**Exercise directions:** Using the listing below, return each line exactly as it reads.

**Raw data:**
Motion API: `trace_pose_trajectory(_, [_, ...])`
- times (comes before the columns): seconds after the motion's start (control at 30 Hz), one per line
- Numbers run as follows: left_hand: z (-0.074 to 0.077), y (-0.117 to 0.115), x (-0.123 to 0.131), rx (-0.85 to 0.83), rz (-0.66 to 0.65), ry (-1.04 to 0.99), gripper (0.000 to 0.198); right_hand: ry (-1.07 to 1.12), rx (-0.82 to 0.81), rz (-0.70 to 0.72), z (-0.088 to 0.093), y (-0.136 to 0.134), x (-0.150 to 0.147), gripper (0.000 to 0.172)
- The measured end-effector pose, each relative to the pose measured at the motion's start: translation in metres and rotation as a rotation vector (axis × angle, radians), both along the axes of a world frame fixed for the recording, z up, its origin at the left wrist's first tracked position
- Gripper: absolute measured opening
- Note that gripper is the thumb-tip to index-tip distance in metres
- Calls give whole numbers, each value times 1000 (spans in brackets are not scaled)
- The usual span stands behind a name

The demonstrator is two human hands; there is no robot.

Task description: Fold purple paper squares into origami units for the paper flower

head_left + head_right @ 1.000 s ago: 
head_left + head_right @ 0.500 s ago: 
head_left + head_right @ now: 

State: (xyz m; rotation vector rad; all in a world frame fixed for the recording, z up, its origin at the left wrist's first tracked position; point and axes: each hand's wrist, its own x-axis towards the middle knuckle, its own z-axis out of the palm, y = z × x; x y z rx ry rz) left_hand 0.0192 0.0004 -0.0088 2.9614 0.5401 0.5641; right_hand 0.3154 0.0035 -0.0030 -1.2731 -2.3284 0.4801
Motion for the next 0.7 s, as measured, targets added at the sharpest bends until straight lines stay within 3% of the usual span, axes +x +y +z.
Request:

**Answer box:**
Motion API: `trace_pose_trajectory(_, [_, ...])`
- times (comes before the columns): seconds after the motion's start (control at 30 Hz), one per line
- Numbers run as follows: left_hand: z (-0.074 to 0.077), y (-0.117 to 0.115), x (-0.123 to 0.131), rx (-0.85 to 0.83), rz (-0.66 to 0.65), ry (-1.04 to 0.99), gripper (0.000 to 0.198); right_hand: ry (-1.07 to 1.12), rx (-0.82 to 0.81), rz (-0.70 to 0.72), z (-0.088 to 0.093), y (-0.136 to 0.134), x (-0.150 to 0.147), gripper (0.000 to 0.172)
- The measured end-effector pose, each relative to the pose measured at the motion's start: translation in metres and rotation as a rotation vector (axis × angle, radians), both along the axes of a world frame fixed for the recording, z up, its origin at the left wrist's first tracked position
- Gripper: absolute measured opening
- Note that gripper is the thumb-tip to index-tip distance in metres
- Calls give whole numbers, each value times 1000 (spans in brackets are not scaled)
- The usual span stands behind a name

The demonstrator is two human hands; there is no robot.

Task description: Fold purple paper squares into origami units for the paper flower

head_left + head_right @ 1.000 s ago: 
head_left + head_right @ 0.500 s ago: 
head_left + head_right @ now: 

State: (xyz m; rotation vector rad; all in a world frame fixed for the recording, z up, its origin at the left wrist's first tracked position; point and axes: each hand's wrist, its own x-axis towards the middle knuckle, its own z-axis out of the palm, y = z × x; x y z rx ry rz) left_hand 0.0192 0.0004 -0.0088 2.9614 0.5401 0.5641; right_hand 0.3154 0.0035 -0.0030 -1.2731 -2.3284 0.4801
Motion for the next 0.7 s, as measured, targets added at the sharpest bends until straight lines stay within 3% of the usual span, axes +x +y +z.
Request:

This answer is finished.